While we’d like to believe the holiday season relieves us of cybersecurity threats, unfortunately, the weather isn’t the only thing that’s frightful this time of year. Cybercriminals don’t take a break while you travel home for the holidays.
In today’s smartphone era, more employees than ever before are using their personal computers and devices at work — devices they’ll be traveling with over the next few weeks — and possibly exposing your business information to countless threats.
Stay safe while traveling and ensure your network is in good standing this month by avoiding these risks and pitfalls.
Before you leave your office, be sure to set up two-factor authentication on all your profiles and your VPN network. This year, cybercriminals have made a habit of exploiting databases and payment processing systems with remote access tools. Implement multifactor authentication for all users with privileged access — including third-party vendors. Employing passphrases also increases your safety and makes you harder to hack.
No Malicious Links
You’re going to receive an uptick of emails from all sorts of holiday card platforms — seemingly from familiar people or businesses. But are they really?
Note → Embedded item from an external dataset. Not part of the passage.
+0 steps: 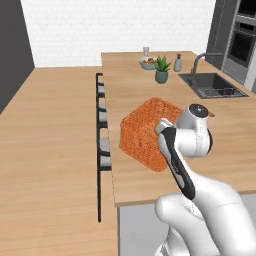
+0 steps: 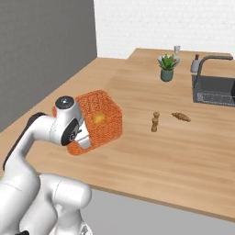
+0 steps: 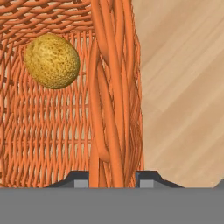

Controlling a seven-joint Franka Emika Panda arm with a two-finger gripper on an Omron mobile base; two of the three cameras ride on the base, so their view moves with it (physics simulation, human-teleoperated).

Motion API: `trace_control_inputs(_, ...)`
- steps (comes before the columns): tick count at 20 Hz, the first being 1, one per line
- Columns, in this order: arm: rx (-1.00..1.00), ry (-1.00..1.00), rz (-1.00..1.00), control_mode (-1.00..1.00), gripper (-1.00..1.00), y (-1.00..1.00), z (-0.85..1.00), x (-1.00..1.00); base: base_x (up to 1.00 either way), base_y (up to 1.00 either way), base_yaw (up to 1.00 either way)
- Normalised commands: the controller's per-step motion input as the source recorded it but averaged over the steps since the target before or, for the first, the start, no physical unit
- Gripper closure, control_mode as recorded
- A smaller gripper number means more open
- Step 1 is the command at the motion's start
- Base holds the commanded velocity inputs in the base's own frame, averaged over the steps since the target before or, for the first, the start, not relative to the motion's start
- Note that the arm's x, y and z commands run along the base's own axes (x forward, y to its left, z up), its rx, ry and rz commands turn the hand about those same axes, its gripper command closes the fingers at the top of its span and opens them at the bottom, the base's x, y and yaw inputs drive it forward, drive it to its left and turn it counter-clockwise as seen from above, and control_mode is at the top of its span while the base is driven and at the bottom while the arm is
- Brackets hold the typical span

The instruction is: Open the cabinet, pick up the bread from the cabinet and place it in the basket. Then move the basket to the dining counter.

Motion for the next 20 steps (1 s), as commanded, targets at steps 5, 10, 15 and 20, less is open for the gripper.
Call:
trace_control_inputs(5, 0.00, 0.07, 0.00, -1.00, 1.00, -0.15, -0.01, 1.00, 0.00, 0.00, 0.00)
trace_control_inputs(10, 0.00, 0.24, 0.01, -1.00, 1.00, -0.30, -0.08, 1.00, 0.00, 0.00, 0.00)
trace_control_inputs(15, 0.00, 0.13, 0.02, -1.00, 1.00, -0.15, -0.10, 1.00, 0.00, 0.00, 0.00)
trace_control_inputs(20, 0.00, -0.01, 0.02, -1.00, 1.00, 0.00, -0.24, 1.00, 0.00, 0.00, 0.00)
Don’t forget, spear phishing accounts for a large percentage of cyberattacks. Cybercriminals have become extremely adept at imitating familiar platforms and creating convincing lures. Before clicking on an attachment or even a “track package” link, contact your friend to confirm this is really from them or double-check the item matches something you bought from the corresponding company. And don’t forget to remind your employees to practice safe clicking!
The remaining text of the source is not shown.